• _Assignment_:
Nothing but the lines below between the line holding "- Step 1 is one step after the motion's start" and the line holding "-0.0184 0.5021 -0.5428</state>", inclusive, should appear in the answer, each set down exactly.
Data to examine section start
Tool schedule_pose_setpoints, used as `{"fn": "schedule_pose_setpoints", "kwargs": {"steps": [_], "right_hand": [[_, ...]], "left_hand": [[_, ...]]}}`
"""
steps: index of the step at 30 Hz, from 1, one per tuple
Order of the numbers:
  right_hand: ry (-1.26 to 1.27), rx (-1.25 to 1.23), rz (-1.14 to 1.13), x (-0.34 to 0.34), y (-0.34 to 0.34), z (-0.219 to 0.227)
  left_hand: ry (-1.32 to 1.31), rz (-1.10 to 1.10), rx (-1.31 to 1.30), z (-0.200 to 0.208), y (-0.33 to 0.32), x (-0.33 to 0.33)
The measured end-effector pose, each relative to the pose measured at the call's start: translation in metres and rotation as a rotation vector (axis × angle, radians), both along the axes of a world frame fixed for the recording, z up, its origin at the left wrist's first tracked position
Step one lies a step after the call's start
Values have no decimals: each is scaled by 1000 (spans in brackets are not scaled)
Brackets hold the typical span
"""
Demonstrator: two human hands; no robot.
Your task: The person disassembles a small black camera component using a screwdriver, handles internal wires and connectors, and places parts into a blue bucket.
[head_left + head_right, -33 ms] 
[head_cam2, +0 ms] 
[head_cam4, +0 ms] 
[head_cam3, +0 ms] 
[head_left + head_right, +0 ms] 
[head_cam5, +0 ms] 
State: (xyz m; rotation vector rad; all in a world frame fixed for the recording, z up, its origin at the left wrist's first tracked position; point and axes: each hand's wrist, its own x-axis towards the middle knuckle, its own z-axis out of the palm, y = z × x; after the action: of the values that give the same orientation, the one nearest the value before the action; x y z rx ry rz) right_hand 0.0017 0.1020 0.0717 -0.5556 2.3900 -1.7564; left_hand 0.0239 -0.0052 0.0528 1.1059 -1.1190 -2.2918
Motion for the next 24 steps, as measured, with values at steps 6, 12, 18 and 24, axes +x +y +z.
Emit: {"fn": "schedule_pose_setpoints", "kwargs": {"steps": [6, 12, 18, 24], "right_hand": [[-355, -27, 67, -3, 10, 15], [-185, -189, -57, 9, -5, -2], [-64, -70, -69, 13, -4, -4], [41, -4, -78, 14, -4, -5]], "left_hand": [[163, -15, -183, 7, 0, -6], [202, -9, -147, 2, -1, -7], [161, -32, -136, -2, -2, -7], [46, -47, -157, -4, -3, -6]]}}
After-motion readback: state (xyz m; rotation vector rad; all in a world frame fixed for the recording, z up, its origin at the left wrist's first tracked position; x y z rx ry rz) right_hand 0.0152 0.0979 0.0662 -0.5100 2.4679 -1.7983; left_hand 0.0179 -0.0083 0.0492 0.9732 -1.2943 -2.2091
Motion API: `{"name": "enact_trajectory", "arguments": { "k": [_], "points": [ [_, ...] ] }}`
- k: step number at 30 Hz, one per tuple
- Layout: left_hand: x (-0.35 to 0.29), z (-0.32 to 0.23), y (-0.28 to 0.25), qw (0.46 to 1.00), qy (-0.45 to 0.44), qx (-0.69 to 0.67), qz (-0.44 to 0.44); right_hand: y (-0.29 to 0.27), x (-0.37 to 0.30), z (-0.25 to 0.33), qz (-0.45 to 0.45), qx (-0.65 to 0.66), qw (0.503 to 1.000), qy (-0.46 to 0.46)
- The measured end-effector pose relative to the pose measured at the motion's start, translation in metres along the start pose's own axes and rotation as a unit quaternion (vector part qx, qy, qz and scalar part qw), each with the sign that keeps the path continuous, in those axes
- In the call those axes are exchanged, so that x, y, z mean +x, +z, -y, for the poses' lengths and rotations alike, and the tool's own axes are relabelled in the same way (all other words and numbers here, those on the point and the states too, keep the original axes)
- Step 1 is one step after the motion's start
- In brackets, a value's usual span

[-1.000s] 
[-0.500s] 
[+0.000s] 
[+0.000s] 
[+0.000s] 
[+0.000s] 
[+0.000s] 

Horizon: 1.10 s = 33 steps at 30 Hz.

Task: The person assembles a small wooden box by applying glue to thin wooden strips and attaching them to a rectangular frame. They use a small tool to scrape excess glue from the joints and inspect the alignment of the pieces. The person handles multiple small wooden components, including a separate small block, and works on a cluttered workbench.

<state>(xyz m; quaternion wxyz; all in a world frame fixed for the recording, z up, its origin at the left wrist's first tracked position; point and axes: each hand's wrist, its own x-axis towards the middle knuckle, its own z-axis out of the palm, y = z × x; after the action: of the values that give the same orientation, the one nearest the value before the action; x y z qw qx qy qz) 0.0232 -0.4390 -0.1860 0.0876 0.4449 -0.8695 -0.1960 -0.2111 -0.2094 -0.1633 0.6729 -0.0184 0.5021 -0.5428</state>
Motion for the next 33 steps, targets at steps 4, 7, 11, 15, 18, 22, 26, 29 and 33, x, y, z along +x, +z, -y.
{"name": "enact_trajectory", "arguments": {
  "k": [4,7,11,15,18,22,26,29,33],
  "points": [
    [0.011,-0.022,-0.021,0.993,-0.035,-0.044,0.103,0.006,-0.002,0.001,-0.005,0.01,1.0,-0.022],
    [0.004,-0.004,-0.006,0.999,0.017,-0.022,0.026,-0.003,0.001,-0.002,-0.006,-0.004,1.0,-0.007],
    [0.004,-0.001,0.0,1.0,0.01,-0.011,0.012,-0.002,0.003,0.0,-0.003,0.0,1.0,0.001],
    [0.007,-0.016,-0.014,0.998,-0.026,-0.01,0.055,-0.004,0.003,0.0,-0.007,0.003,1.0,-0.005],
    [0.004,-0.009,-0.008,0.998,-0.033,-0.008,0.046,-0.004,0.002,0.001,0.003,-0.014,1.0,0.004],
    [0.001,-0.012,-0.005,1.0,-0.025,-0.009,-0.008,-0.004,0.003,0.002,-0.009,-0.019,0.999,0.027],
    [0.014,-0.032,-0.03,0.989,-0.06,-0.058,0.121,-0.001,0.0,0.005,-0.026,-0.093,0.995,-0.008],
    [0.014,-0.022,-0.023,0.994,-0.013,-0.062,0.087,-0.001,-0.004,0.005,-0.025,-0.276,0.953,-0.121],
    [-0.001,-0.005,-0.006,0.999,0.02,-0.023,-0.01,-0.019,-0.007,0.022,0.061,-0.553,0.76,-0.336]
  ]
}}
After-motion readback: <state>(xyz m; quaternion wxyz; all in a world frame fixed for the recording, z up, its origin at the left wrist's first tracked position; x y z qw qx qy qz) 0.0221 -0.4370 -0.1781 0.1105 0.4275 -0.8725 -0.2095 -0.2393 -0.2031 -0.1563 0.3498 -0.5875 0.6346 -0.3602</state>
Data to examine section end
• _Result_:
- Step 1 is one step after the motion's start
- In brackets, a value's usual span

[-1.000s] 
[-0.500s] 
[+0.000s] 
[+0.000s] 
[+0.000s] 
[+0.000s] 
[+0.000s] 

Horizon: 1.10 s = 33 steps at 30 Hz.

Task: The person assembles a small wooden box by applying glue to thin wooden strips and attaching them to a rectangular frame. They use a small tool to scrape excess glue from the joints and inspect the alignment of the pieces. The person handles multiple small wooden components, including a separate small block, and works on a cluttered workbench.

<state>(xyz m; quaternion wxyz; all in a world frame fixed for the recording, z up, its origin at the left wrist's first tracked position; point and axes: each hand's wrist, its own x-axis towards the middle knuckle, its own z-axis out of the palm, y = z × x; after the action: of the values that give the same orientation, the one nearest the value before the action; x y z qw qx qy qz) 0.0232 -0.4390 -0.1860 0.0876 0.4449 -0.8695 -0.1960 -0.2111 -0.2094 -0.1633 0.6729 -0.0184 0.5021 -0.5428</state>

Above is the complete output.